That's not 100% accurate! The == operator will return true, not Integer. And of course only if both reference variables refer to the same object.

Ramya Subraamanian wrote:gets created in cache and does not create a new address hence == returns true. and right there is no need to unbox because both p and q are wrappers.

True! Just remember that instances are only cached if they are created using autoboxing and the value is between -128 and 127 (inclusive). If the value is created using the constructor, it's a different object and thus false will be returned as this code snippet illustrates

Ramya Subraamanian wrote:Above it is > 127, its equivalent of creating a new address like below space hence == returns false.

Spot-on!

Ramya Subraamanian wrote:1. when comparing primitive and wrapper . wrapper unboxes to primitive and compares to give result

Again not 100% accurate! It's true that the wrapper class instance is unboxed, but it's the == operator which compares and returns the result.

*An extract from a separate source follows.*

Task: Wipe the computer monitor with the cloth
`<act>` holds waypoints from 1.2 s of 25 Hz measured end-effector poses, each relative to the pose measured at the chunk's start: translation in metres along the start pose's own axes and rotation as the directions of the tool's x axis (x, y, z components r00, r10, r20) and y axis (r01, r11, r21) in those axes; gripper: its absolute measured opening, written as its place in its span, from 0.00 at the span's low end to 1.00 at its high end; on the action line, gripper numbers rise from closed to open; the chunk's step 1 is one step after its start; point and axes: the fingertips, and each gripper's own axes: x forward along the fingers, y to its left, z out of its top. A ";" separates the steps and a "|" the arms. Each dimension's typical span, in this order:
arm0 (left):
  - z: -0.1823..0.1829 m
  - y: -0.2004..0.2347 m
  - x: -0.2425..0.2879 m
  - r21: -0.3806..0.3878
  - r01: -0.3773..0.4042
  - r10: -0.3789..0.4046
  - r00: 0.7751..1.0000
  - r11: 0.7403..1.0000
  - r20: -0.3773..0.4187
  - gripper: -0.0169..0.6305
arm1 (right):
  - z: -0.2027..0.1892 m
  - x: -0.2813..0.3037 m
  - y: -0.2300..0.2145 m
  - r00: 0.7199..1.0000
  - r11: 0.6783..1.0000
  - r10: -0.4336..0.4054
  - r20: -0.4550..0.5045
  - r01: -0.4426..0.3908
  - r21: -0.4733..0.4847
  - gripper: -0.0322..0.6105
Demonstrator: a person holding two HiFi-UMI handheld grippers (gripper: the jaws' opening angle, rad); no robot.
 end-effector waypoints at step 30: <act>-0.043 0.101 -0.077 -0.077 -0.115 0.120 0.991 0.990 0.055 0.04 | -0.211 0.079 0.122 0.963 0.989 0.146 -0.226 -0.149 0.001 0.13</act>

Ramya Subraamanian wrote:2. comparing primitive and Number gives compiler error as it cannot Unbox Number.

True!

Ramya Subraamanian wrote:3. comparing 2 different Wrapper types gives compilation error because they are incompatible types.

Indeed! And that makes sense, because two objects of different wrapper types can never be the same object.

Ramya Subraamanian wrote:3. comparing Integer and Number compiles. Since Number is unboxed as Integer and comparison of 2 Integer instances returns true.

That's incorrect! When you are comparing an Integer reference variable and a Number reference variable both having the same int primitive valuie, the == operator will return true because both reference variables refer to the same object and thus no unboxing is happening. Unboxing will only happen if one of the operands is a primitive value! And besides Number you could even use Object as reference type. Illustrated in this code snippet

Ramya Subraamanian wrote:4. Comparing Short and Number compiles. but since Number is unboxed as Integer refers to cached Integer instance,Short is cached Short instance. they return false, even though contents are same.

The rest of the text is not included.